## [Problem statement]
Leaving out the images, reproduce every line of the data that follows exactly.

## [Material provided]
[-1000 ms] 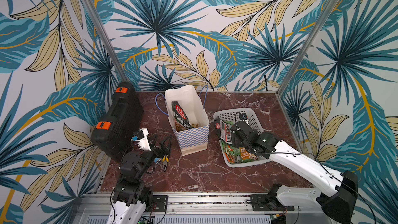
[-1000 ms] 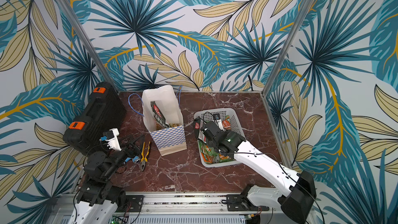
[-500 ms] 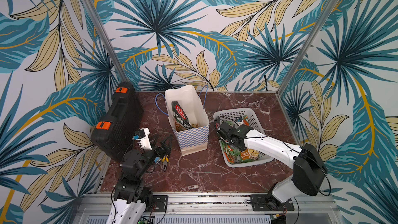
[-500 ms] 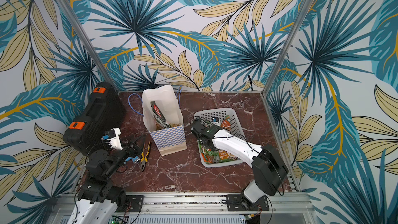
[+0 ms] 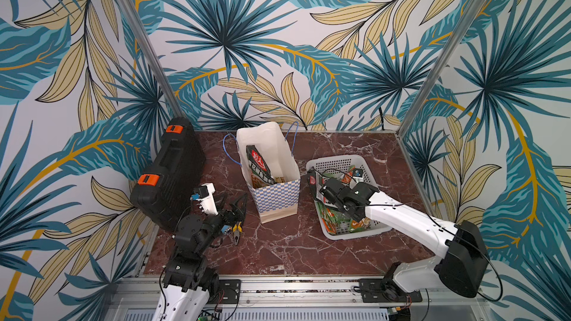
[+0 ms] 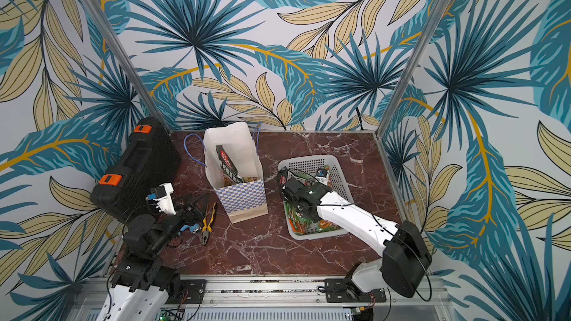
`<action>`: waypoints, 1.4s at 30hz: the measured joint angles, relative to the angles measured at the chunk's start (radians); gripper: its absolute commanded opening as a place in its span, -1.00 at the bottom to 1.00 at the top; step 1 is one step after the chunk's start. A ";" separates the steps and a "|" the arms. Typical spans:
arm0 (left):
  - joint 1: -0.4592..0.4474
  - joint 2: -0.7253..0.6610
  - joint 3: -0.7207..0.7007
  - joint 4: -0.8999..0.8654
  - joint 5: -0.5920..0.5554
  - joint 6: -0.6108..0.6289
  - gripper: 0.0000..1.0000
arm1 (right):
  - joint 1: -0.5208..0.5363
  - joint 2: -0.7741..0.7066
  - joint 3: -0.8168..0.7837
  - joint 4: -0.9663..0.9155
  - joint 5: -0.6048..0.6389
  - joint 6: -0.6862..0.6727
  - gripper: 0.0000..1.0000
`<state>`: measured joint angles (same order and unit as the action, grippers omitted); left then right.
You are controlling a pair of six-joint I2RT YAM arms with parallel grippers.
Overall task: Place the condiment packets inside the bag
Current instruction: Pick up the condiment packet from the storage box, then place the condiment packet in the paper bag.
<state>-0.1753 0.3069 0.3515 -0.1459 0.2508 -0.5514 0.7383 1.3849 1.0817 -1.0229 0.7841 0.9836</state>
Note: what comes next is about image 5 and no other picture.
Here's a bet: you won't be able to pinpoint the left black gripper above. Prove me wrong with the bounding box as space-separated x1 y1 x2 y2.
198 192 249 255

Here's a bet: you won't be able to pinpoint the white plastic basket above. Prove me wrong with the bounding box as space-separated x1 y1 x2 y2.
306 155 391 241

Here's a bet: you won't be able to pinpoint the dark green red packet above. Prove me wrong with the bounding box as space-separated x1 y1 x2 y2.
246 145 276 189

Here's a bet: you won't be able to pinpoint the dark packet with label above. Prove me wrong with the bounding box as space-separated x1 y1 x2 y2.
306 168 328 204

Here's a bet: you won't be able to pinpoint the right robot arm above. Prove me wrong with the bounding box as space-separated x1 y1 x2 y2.
319 178 491 298

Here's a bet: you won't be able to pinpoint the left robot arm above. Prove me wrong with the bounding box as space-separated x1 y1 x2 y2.
153 194 248 320

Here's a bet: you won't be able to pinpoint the green red flat packet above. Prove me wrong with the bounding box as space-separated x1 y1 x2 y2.
341 166 364 187

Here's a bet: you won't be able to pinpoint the green orange packet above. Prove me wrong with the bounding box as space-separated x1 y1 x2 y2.
317 203 351 236

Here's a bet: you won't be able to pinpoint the yellow black pliers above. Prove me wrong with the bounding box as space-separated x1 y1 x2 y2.
232 221 242 246

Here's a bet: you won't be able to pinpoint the black tool case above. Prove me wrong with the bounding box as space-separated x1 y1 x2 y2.
130 117 206 233

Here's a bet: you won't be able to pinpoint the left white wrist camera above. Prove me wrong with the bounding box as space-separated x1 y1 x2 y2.
190 183 218 215

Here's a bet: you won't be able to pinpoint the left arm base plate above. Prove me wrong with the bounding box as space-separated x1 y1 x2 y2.
209 279 242 305

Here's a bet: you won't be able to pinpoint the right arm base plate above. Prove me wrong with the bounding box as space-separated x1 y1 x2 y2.
356 279 423 306

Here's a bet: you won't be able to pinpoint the aluminium rail frame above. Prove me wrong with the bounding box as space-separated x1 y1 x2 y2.
104 275 487 321

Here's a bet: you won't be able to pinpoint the left metal corner post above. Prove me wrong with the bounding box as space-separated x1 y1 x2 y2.
116 0 186 117

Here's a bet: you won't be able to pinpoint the metal corner post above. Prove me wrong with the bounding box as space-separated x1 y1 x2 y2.
396 0 486 141
116 0 186 117

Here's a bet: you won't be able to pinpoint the right metal corner post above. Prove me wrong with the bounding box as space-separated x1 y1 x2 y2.
396 0 486 141

## [Result for this task]
[-1000 ms] 
[-1000 ms] 
[-500 ms] 
[-500 ms] 
[+0 ms] 
[+0 ms] 
`<action>`: waypoints, 1.4s at 30hz: the measured joint angles, relative to the angles measured at the chunk's start (radians); gripper: its absolute commanded opening as a place in its span, -1.00 at the bottom to 1.00 at the top; step 1 is one step after the chunk's start. A ";" separates the steps and a "|" the arms. Typical spans:
arm0 (left):
  - joint 1: -0.4592..0.4474
  - joint 2: -0.7253..0.6610
  - joint 3: -0.7207..0.7007
  - joint 4: -0.8999..0.8654
  - joint 5: -0.5920..0.5554
  - joint 6: -0.6108..0.6289
  - gripper: 0.0000..1.0000
arm1 (right):
  - joint 1: -0.5208..0.5363
  - joint 2: -0.7741..0.7066
  - joint 3: -0.8168..0.7837
  - joint 4: -0.9663..0.9155
  - joint 5: -0.6048..0.6389
  - joint 6: -0.6862..0.6727
  - gripper: 0.0000..1.0000
`<state>`: measured joint angles (same order and unit as the action, grippers omitted); left then right.
You are controlling a pair of six-joint I2RT YAM arms with parallel grippers.
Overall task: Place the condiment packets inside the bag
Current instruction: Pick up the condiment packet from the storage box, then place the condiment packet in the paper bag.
<state>-0.1753 0.3069 0.3515 -0.1459 0.2508 -0.5514 0.7383 1.3849 1.0817 -1.0229 0.7841 0.9836</state>
Note: what comes next is about image 5 and no other picture.
Here's a bet: you won't be able to pinpoint the left black gripper above. Prove me wrong with the bounding box as space-separated x1 y1 x2 y2.
198 192 249 255

Here's a bet: you won't be able to pinpoint the white plastic basket above. Prove me wrong with the bounding box as space-separated x1 y1 x2 y2.
306 155 391 241

Here's a bet: you won't be able to pinpoint the dark green red packet above. Prove me wrong with the bounding box as space-separated x1 y1 x2 y2.
246 145 276 189

Here's a bet: you won't be able to pinpoint the dark packet with label above. Prove me wrong with the bounding box as space-separated x1 y1 x2 y2.
306 168 328 204

Here's a bet: you won't be able to pinpoint the right robot arm above. Prove me wrong with the bounding box as space-separated x1 y1 x2 y2.
319 178 491 298

Here's a bet: you won't be able to pinpoint the left robot arm above. Prove me wrong with the bounding box as space-separated x1 y1 x2 y2.
153 194 248 320

Here's a bet: you won't be able to pinpoint the green red flat packet above. Prove me wrong with the bounding box as space-separated x1 y1 x2 y2.
341 166 364 187

Here's a bet: you won't be able to pinpoint the green orange packet above. Prove me wrong with the bounding box as space-separated x1 y1 x2 y2.
317 203 351 236

Here's a bet: you won't be able to pinpoint the yellow black pliers above. Prove me wrong with the bounding box as space-separated x1 y1 x2 y2.
232 221 242 246

Here's a bet: you won't be able to pinpoint the black tool case above. Prove me wrong with the bounding box as space-separated x1 y1 x2 y2.
130 117 206 233

Here's a bet: you won't be able to pinpoint the left white wrist camera above. Prove me wrong with the bounding box as space-separated x1 y1 x2 y2.
190 183 218 215

Here's a bet: you won't be able to pinpoint the left arm base plate above. Prove me wrong with the bounding box as space-separated x1 y1 x2 y2.
209 279 242 305

Here's a bet: you won't be able to pinpoint the right arm base plate above. Prove me wrong with the bounding box as space-separated x1 y1 x2 y2.
356 279 423 306

Here's a bet: you won't be able to pinpoint the aluminium rail frame above. Prove me wrong with the bounding box as space-separated x1 y1 x2 y2.
104 275 487 321

Here's a bet: you won't be able to pinpoint the left metal corner post above. Prove me wrong with the bounding box as space-separated x1 y1 x2 y2.
116 0 186 117

Here's a bet: you won't be able to pinpoint the metal corner post above. Prove me wrong with the bounding box as space-separated x1 y1 x2 y2.
396 0 486 141
116 0 186 117

Here's a bet: you won't be able to pinpoint the right metal corner post above. Prove me wrong with the bounding box as space-separated x1 y1 x2 y2.
396 0 486 141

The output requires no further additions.